The troubled face passes back and forth through my consciousness: "Maybe he is going to kill himself." No: this gentle, baited soul could never dream of death.
There is knowledge of the consciousness. It sees through itself, peaceful and empty between the walls, freed from the man who inhabited it, monstrous because empty. The voice says: "The luggage is registered. The train leaves in two hours." The walls slide right and left. There is a consciousness of macadam, a consciousness of the ironmongers, the loopholes of the barracks and the voice says: "For the last time."
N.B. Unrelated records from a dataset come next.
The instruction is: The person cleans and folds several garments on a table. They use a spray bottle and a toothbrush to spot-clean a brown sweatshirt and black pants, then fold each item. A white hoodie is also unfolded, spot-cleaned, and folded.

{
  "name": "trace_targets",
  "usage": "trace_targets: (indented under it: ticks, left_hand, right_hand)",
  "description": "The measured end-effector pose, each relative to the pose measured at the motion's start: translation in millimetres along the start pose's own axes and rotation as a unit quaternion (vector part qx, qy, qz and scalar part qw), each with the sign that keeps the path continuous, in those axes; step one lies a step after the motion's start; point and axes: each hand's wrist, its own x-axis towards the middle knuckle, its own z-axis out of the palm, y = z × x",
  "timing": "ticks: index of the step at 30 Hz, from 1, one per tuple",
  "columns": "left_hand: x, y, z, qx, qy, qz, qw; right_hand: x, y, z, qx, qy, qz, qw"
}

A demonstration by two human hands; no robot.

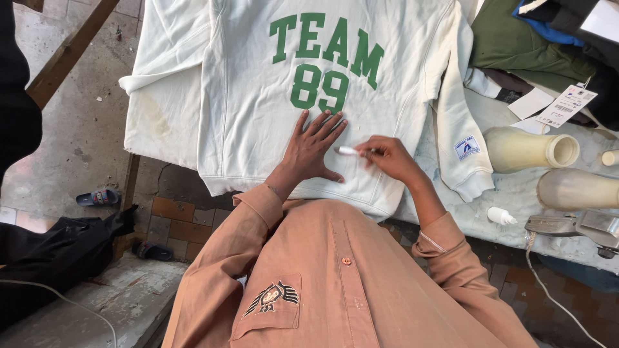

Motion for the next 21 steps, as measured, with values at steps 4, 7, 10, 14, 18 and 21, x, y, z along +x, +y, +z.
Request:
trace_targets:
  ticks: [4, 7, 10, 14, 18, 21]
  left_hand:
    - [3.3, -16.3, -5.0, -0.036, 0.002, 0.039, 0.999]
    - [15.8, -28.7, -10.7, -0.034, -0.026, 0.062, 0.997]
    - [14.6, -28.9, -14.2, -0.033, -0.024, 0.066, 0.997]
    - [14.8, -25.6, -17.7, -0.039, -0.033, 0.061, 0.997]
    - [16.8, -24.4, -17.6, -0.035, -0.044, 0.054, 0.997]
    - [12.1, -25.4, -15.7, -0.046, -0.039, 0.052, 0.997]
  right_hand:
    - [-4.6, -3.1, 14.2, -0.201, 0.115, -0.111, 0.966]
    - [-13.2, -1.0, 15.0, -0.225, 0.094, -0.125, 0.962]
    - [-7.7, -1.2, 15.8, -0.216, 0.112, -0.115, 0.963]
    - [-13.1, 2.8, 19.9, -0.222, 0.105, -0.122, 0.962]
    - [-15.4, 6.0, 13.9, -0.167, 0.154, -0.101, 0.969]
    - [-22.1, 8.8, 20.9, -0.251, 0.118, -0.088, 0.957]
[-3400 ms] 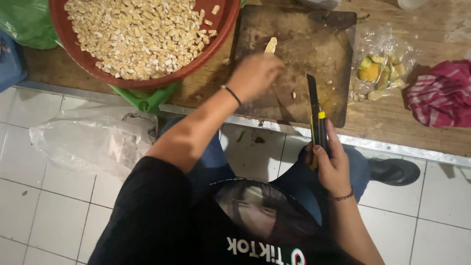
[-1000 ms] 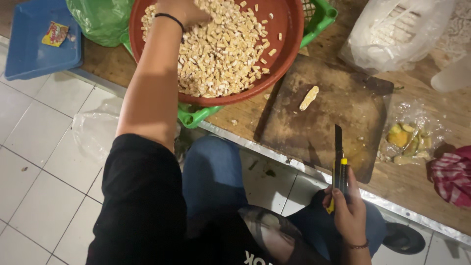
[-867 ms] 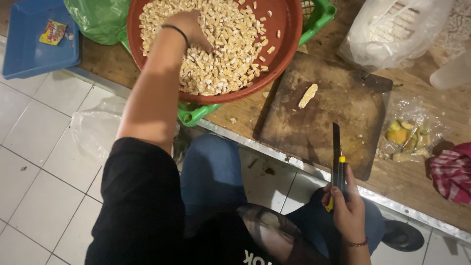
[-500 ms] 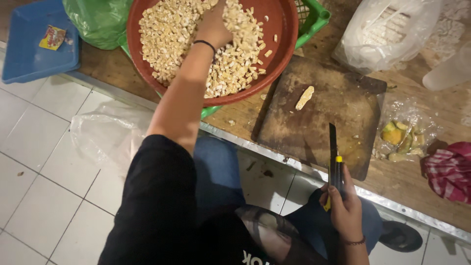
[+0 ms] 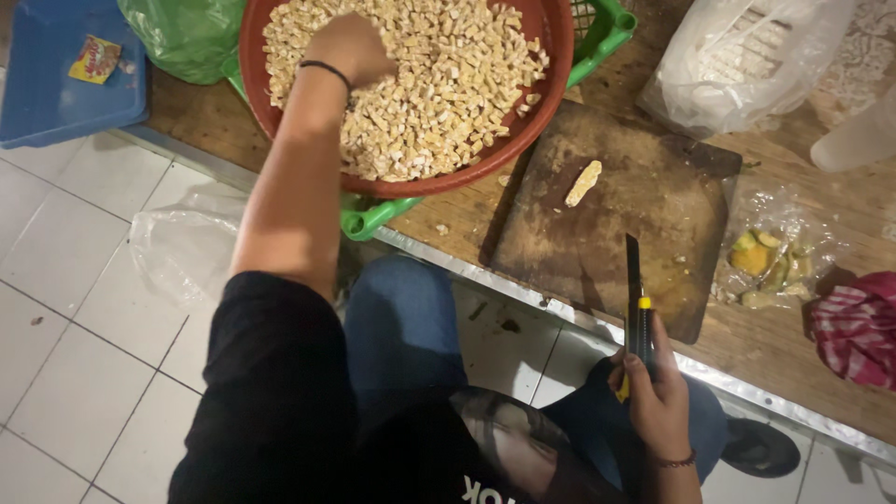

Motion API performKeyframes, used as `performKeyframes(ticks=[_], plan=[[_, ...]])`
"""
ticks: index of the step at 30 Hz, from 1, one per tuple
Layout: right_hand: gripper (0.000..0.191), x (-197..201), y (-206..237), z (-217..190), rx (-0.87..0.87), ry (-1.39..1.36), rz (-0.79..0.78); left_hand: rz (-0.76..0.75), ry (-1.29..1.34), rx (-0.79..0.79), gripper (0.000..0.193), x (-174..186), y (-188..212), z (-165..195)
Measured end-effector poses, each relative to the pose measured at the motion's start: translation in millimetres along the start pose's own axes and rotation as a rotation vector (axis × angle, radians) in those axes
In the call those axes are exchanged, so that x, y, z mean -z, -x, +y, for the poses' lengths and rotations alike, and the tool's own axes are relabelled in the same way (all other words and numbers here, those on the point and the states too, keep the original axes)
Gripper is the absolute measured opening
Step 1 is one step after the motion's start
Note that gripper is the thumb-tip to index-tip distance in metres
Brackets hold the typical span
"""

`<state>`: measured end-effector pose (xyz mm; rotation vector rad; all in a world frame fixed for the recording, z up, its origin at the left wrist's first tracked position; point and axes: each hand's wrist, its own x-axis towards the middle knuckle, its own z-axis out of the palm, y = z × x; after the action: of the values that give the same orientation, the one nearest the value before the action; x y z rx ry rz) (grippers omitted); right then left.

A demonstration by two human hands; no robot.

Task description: The person sits at a work table and cuts white food blocks into small cubes with a utility knife on a worn cutting board. They cut several pieces one at a time and push the cut pieces into a large red basin filled with similar cut pieces.

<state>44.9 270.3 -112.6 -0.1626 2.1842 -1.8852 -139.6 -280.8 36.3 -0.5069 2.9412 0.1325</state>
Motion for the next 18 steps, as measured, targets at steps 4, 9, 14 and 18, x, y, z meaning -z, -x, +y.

Consciousness of Anny, of Anny, fat old Anny in her hotel room, consciousness of suffering and the suffering is conscious between the long walls which leave and will never return: "Will there never be an end to it?" the voice sings a jazz tune between the walls "some of these days," will there never be an end to it? And the tune comes back softly, insidiously, from behind, to take back the voice and the voice sings without being able to stop and the body walks and there is consciousness of all that and consciousness of consciousness. But no one is there to suffer and wring his hands and take pity on himself. No one, it is a suffering of the crossroads, a forgotten sufferingùwhich cannot forget itself. And the voice says: "There is the 'Railwaymen's Rendezvous'," and the I surges into the consciousness, it is I, Antoine Roquentin, I'm leaving for Paris shortly; I am going to say goodbye to the patronne.
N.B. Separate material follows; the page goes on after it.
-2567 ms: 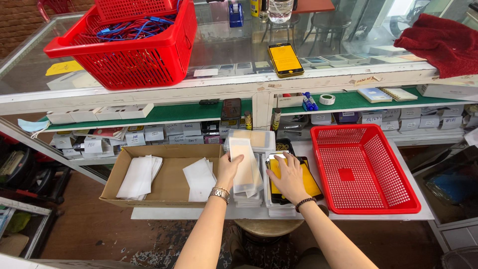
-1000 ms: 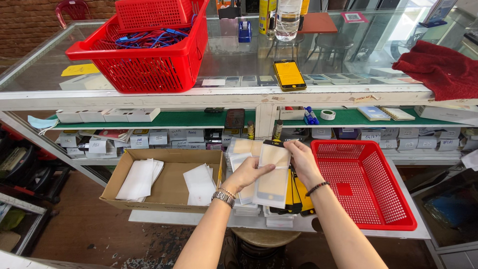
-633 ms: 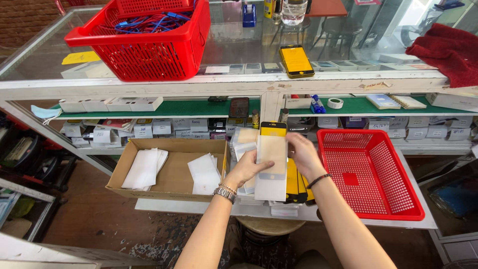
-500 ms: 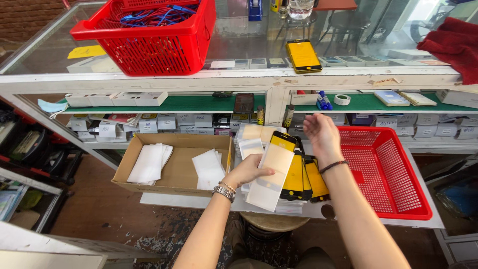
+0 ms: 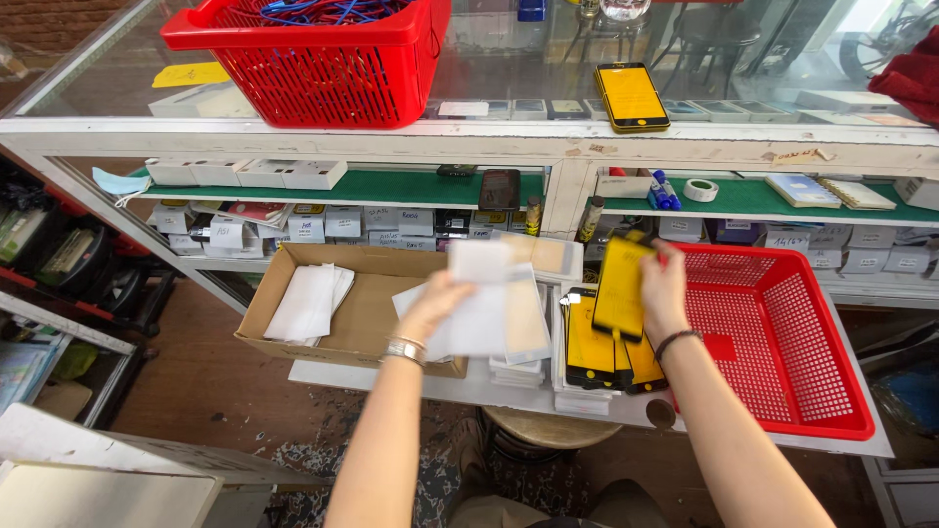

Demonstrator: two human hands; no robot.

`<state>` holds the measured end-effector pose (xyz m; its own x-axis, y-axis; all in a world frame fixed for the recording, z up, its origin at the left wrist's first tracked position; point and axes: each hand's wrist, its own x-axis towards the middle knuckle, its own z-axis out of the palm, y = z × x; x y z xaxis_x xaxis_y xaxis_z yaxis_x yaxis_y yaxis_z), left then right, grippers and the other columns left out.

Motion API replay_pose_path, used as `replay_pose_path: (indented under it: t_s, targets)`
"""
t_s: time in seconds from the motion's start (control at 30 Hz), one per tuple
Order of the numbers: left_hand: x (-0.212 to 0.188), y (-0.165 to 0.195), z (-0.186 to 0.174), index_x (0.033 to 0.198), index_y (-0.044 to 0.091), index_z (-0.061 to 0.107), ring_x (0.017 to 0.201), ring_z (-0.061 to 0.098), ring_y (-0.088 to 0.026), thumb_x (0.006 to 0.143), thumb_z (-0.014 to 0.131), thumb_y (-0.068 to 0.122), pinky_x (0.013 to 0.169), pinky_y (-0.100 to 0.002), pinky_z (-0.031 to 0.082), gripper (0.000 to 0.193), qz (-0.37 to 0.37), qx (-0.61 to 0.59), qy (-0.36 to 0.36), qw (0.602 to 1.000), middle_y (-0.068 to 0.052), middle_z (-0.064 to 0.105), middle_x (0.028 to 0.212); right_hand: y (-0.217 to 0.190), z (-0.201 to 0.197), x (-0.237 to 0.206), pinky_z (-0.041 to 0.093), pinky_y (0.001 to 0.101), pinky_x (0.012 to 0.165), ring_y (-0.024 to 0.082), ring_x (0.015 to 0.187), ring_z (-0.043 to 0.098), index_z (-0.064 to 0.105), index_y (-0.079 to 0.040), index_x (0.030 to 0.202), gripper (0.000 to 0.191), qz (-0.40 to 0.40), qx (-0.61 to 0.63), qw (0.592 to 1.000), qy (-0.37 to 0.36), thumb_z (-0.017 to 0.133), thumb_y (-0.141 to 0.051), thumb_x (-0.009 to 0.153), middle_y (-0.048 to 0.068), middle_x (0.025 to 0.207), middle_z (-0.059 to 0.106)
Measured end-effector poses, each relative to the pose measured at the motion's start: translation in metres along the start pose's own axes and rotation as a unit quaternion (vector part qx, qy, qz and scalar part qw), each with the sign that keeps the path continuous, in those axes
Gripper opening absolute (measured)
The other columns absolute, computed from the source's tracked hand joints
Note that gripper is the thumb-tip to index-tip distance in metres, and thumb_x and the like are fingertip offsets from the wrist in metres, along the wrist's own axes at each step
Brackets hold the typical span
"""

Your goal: The person wraps phone screen glass panels in white paper sheets taken from a cardboard box, stacks the wrapped panels, and places yellow-cased phones into a red plastic basket one at a time. They repeat this wrapping and sorting cycle across the workbench.

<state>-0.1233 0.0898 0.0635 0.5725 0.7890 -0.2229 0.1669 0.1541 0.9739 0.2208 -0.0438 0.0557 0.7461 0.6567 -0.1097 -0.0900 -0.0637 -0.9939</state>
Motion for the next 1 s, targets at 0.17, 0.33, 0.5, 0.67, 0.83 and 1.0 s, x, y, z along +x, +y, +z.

'I'm coming to say good-bye to you."
"You're leaving, Monsieur Roquentin?"
"I'm going to Paris. I need a change."
"Lucky!"
How was I able to press my lips against this large face? Her body no longer belongs to me. Yesterday I was able toimagine it under the black wool dress. Today the dress is impenetrable. This white body with veins on the surface of the skin, was it a dream?
"We'll miss you," the patronne says. "Won't you have something to drink? It's on the house."
We sit down, touch glasses. She lowers her voice a little.
"I was used to you," she says with polite regret," we got along together."
"I'll be back to see you."
"Be sure to, Monsieur Antoine. Stop in and say hello to us the next time you're in Bouville. You just tell yourself: 'I'm going to say hello to Mme Jeanne, she'll like that.' That's true, a person really likes to know what happens to others. Besides, people always come back here to see us. We have sailors, don't we, working for the Transat: sometimes I go for two years without seeing them, they're either in Brazil or New York or else working on a transport in Bordeaux. And then one fine day I see them again. 'Hello, Madame Jeanne.' And we have a drink together. You can believe it or not, but I remember what each one likes. From two years back! I tell Madeleine: Give a dry vermouth to M. Pierre, a Noilly Cinzano to M. Leon. They ask me: How can you remember that? It's my business, I tell them."